第三章にて,「ゆるすことは難しい」というお話があります。先生は,「ゆるす」ことを考えるとき,「恕す」という字を思い浮かべるそうです。この漢字は,心の上に如くと書く。つまり,ゆるすとは,誰かに許可を出すとか悪いことをした人をゆるすということではなく,「相手のことを自分のごとく思う心」という意味なのだそうです。相手をゆるすという行為は,自分をゆるす行為。ゆるせない心を持ち続けることはしんどく,だからこそゆるすことで,私たちは楽になれる。そのような話が紹介されています。
場面は違うのかもしれませんが,私達が扱う「紛争」の場面においても,誰かを“ゆるす”かどうかということが問題になり得ます。相手をゆるすのではなく,相手=自分をゆるすという考え方は,代理人として当事者に深くかかわる私達も見落としがちな考え方ではないかと思います。ある弁護士が,紛争はいつか必ず解決に至る(事件処理ができる場合もあれば,時間が解決してくれるときもあり,結末に至る過程はともかくいつか必ず解決するという趣旨だったと思います。)と話していたことを思い出しました。おおいに参考になるお話と思いました。

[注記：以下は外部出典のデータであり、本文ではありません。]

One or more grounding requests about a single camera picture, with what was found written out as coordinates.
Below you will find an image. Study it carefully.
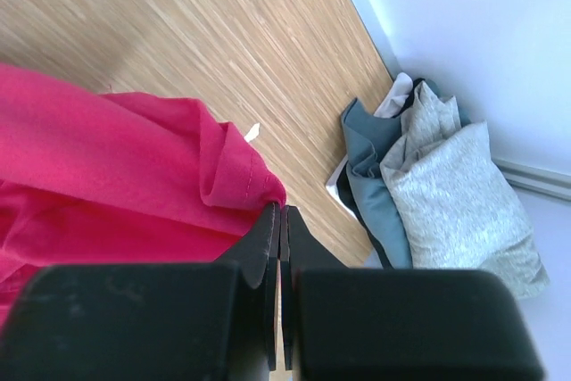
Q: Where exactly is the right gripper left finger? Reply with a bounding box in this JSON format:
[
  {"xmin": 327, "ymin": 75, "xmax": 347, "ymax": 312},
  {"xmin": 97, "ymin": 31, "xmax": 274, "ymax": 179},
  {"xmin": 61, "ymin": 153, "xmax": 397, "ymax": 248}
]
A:
[{"xmin": 1, "ymin": 203, "xmax": 280, "ymax": 380}]

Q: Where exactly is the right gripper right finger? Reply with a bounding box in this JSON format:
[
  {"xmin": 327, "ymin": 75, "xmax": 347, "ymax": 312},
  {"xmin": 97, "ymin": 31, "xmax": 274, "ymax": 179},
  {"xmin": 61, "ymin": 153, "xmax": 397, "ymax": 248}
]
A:
[{"xmin": 279, "ymin": 206, "xmax": 545, "ymax": 380}]

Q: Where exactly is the red t-shirt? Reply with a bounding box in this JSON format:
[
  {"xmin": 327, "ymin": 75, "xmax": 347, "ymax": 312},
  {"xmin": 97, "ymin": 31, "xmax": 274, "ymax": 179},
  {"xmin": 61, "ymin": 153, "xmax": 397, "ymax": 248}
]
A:
[{"xmin": 1, "ymin": 64, "xmax": 286, "ymax": 314}]

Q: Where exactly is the grey folded t-shirt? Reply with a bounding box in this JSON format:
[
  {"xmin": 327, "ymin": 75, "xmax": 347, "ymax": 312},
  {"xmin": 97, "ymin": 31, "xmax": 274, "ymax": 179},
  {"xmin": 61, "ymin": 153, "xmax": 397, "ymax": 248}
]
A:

先生は,よど号ハイジャック事件において,人質にされた経験がありますので,複数個所において,その話に言及があります。なかでも,ユーモア,笑いの効用をお勧めしますというくだりで,ハイジャック犯に対し,乗客の1人が,「ところでハイジャックって何ですか?」と尋ねた際のエピソードが印象的。犯人もその質問にうまく答えられず(日本で初めてのハイジャック事件であり,当時言葉は浸透していない),先生が,ハイジャック犯に,「ハイジャック犯がハイジャックを知らないとはいかがなものか」と言ったそうです。機内は,大笑い。犯人も,乗客もです。その瞬間は,なんだか温かい雰囲気につつまれ,そのような経験から,どんなときにもユーモアが必要だと感じたということです。
このような極限状況のなかというのは想像もつきませんが,ユーモアの重要性は痛感するところです。よく,「弁護士は話がつまらない」と言われてしまうところでもありますが,人間力を磨いて,いつも笑い声に溢れた私達でありたいと思いました。
とりとめもない感想ですが,本書は読みやすく編集されており,それでいて内容は大変深く,医療的なものだけではなく広く人生全体について考える契機にもなると思います。広く読まれるとよいなと思いました。